The photographer Jorma Puranen has been working in Lapland for years, so when he found a dusty box of 19th-century images of the Sámi in an archive in Paris, he decided to take them back to their native land in what he calls an imaginary homecoming

Working in a photographic archive is a strange experience: you are faced with boxes and boxes of images of dead people, even entire nations. At times, these material objects - faded, ripped and worn-out photographs of people long deceased - become vivid and strongly present. The faces are either un-named, or accompanied with careless translations and, frequently, misunderstandings. Some faces look familiar, as though one had seen them in other archives or on the pages of books.
     In the spring of 1988, I visited the Sámi poet Nils-Aslak Valkeapää in Pättikä, near Enontekiö, in Finnish Lapland. He showed me a series of black-and-white photographs, portraits of Sámi people, which he used in his book Beaivi Áhcázan (The Sun My Father). It was obvious to me that these exceptionally beautiful pictures were taken by a skilled portraitist, and I learned that Valkeapää had discovered them in the Musée de L'Homme, Paris. When I happened to be in Paris myself, to satisfy my curiosity, I visited the picture archive at the museum. The pictures had been taken in 1884, during Prince Roland Bonaparte's expedition to Lapland, by a French photographer called G. Roche. The resulting collection in the Musée de L'Homme comprises some 400 negatives, 250 of them portraits.
     Identifying and locating the people photographed by Bonaparte's expedition was eased by the thorough notes that survive. Many of the surnames sounded familiar: the sitters were evidently ancestors of the various families that I had got to know in Lapland in the course of two decades of work there. During this and subsequent visits to the archive at the Musée de L'Homme, I developed a strong need to make something of the images recorded by Bonaparte's expedition. Although I also used numerous other sources, the Paris collection provided the foundation for the project that became Imaginary Homecoming.

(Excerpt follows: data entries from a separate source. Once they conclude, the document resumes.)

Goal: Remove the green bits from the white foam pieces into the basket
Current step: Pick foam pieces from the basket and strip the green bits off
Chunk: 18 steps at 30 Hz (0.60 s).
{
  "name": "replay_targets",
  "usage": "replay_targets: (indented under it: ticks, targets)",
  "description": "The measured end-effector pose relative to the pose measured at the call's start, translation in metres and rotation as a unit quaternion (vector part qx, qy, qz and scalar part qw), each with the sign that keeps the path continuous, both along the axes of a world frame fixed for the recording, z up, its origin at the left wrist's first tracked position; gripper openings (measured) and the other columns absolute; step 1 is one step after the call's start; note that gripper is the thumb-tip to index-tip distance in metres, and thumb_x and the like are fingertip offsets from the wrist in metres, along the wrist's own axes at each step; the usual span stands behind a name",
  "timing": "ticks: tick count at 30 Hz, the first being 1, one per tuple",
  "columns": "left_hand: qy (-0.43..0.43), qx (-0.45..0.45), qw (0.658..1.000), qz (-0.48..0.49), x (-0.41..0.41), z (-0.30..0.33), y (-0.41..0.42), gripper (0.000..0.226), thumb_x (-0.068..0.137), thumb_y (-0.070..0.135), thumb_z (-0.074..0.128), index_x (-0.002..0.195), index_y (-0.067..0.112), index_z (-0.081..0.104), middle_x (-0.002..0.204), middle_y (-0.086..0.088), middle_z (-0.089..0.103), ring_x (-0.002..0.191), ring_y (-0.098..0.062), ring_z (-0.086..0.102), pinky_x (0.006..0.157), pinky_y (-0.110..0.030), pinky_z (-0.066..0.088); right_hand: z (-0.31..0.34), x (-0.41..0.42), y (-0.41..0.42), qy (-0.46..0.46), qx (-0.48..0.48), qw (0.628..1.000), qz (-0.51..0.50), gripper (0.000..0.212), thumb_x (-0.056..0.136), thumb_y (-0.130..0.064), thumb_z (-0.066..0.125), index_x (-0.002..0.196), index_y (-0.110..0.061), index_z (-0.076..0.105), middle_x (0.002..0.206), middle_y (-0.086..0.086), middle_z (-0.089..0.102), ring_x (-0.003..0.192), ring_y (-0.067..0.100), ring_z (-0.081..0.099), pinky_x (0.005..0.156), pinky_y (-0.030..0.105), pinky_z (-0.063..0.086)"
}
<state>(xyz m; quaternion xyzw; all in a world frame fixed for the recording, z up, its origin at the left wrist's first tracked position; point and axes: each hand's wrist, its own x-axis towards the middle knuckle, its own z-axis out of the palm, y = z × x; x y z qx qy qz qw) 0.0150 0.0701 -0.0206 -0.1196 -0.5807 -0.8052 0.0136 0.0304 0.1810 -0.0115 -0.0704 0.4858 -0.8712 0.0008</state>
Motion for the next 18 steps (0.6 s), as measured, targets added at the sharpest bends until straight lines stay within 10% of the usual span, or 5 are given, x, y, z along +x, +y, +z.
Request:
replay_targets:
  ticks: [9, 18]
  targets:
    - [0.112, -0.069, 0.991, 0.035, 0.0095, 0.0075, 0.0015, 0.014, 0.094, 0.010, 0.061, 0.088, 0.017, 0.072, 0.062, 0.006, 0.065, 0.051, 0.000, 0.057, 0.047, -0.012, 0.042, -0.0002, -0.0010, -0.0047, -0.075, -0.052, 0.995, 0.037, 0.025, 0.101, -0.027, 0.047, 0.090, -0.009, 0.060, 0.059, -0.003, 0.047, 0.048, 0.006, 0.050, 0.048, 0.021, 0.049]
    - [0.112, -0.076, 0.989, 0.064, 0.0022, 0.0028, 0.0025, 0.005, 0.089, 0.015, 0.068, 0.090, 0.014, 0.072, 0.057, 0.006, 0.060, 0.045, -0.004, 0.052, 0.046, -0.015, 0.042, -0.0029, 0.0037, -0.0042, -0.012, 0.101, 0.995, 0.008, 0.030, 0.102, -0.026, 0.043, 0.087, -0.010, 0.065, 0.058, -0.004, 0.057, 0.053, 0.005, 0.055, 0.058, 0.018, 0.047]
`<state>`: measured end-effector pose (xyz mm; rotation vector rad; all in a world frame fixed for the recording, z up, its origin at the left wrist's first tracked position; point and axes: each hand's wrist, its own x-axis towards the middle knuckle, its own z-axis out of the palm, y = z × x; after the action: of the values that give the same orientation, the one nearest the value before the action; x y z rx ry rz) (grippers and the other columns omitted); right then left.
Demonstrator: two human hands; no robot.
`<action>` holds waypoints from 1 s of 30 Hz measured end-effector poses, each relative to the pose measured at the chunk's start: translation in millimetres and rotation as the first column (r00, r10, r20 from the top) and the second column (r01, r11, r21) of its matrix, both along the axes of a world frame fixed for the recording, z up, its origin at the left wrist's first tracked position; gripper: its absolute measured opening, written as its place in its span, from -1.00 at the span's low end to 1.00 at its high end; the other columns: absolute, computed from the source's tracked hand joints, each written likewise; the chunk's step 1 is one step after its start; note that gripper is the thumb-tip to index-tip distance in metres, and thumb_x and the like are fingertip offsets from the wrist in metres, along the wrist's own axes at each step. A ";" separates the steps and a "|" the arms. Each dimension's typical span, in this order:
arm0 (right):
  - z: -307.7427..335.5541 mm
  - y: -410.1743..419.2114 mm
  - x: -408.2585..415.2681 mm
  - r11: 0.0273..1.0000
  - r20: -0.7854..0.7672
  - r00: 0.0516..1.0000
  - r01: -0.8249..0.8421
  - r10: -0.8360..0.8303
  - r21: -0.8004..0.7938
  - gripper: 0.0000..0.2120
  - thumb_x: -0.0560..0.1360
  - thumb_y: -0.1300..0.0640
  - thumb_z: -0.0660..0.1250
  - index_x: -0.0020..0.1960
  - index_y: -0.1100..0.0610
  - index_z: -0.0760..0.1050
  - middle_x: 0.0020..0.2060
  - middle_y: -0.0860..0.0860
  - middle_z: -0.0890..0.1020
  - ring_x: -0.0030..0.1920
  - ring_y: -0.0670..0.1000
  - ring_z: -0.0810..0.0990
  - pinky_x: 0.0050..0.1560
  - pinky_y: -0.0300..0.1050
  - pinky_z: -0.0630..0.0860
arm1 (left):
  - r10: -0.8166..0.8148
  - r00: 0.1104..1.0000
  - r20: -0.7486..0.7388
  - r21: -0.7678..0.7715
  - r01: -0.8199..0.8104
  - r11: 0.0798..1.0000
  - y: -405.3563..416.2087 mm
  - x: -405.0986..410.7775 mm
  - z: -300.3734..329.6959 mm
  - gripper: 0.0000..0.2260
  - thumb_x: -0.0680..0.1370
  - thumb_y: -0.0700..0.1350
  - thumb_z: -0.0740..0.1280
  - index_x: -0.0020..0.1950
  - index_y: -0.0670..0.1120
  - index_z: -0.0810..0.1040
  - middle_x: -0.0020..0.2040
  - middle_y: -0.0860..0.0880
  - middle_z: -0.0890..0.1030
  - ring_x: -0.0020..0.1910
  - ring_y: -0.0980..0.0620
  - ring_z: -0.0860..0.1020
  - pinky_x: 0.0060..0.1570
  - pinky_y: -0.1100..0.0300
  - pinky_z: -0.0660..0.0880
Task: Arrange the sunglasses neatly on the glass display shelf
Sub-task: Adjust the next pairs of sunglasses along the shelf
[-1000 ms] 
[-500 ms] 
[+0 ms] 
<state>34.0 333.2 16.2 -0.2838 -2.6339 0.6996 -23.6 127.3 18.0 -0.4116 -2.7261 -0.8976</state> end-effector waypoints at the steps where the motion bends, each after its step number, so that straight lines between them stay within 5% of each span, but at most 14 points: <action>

     Imaginary Homecoming concerns temporal and spatial distance. On the one hand, a museum located at the Place de Trocadéro; on the other, the expansive fells of the province of Finnmarken in Norway. The present is juxtaposed with the year 1884. Imaginary Homecoming attempts a dialogue between the past and the present; between two landscapes and historical moments, but also between two cultures. To bridge this distance, I tried to return those old photographs to their source, restoring the representations to the place where they originated, and from where they had been severed. To achieve this metaphorical return, I began by rephotographing the images of the Sámi. I developed them on graphic film and mounted them on acrylic boards, which I arranged in the landscape where they had once been taken. I worked on the pictures included in Imaginary Homecoming between 1991 and 1997.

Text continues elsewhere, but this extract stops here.